(Beginning of The data)

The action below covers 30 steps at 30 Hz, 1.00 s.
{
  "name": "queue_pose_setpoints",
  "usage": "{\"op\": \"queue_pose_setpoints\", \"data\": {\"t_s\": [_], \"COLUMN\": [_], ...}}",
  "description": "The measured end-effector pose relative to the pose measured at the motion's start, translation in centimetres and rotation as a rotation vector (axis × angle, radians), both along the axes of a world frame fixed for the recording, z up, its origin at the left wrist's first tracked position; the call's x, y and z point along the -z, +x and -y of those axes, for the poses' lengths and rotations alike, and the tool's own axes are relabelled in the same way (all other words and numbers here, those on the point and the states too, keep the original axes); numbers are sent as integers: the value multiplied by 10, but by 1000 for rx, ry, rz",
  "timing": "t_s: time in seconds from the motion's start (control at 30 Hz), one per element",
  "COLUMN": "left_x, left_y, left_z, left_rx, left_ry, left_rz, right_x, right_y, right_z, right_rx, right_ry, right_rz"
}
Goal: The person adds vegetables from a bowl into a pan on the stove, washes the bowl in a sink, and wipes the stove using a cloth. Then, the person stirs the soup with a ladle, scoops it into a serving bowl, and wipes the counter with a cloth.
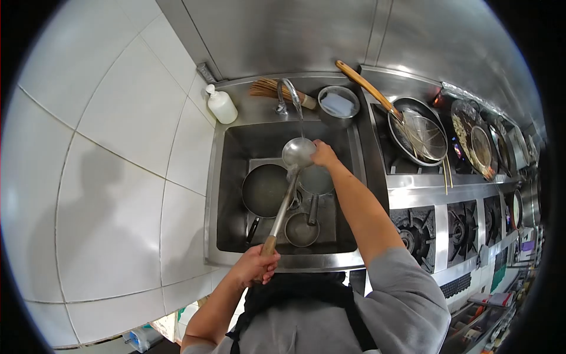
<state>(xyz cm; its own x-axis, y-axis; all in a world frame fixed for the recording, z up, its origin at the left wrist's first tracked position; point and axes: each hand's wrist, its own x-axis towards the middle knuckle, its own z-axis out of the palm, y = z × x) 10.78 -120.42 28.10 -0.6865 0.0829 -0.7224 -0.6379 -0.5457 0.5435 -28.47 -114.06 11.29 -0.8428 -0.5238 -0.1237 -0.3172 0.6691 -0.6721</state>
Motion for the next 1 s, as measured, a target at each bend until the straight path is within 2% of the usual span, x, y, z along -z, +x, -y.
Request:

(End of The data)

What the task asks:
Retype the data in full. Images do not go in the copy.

Result below:
The action below covers 30 steps at 30 Hz, 1.00 s.
{
  "name": "queue_pose_setpoints",
  "usage": "{\"op\": \"queue_pose_setpoints\", \"data\": {\"t_s\": [_], \"COLUMN\": [_], ...}}",
  "description": "The measured end-effector pose relative to the pose measured at the motion's start, translation in centimetres and rotation as a rotation vector (axis × angle, radians), both along the axes of a world frame fixed for the recording, z up, its origin at the left wrist's first tracked position; the call's x, y and z point along the -z, +x and -y of those axes, for the poses' lengths and rotations alike, and the tool's own axes are relabelled in the same way (all other words and numbers here, those on the point and the states too, keep the original axes); numbers are sent as integers: the value multiplied by 10, but by 1000 for rx, ry, rz",
  "timing": "t_s: time in seconds from the motion's start (control at 30 Hz), one per element",
  "COLUMN": "left_x, left_y, left_z, left_rx, left_ry, left_rz, right_x, right_y, right_z, right_rx, right_ry, right_rz"
}
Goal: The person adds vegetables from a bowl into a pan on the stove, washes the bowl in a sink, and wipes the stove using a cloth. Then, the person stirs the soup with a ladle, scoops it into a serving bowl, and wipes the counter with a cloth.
<state>(xyz cm; its own x-axis, y-axis; all in a world frame fixed for the recording, z up, its origin at the left wrist's first tracked position; point and axes: each hand's wrist, its own x-axis towards the middle knuckle, its own z-axis out of the palm, y = z × x) 10.78 -120.42 28.10 -0.6865 0.0829 -0.7224 -0.6379 -0.5457 0.5435 -28.47 -114.06 11.29 -0.8428 -0.5238 -0.1237 -0.3172 0.6691 -0.6721</state>
Motion for the next 1 s, as measured, a target at each bend until the straight path is within 2% of the usual span, x, y, z along -z, +x, -y.
Request:

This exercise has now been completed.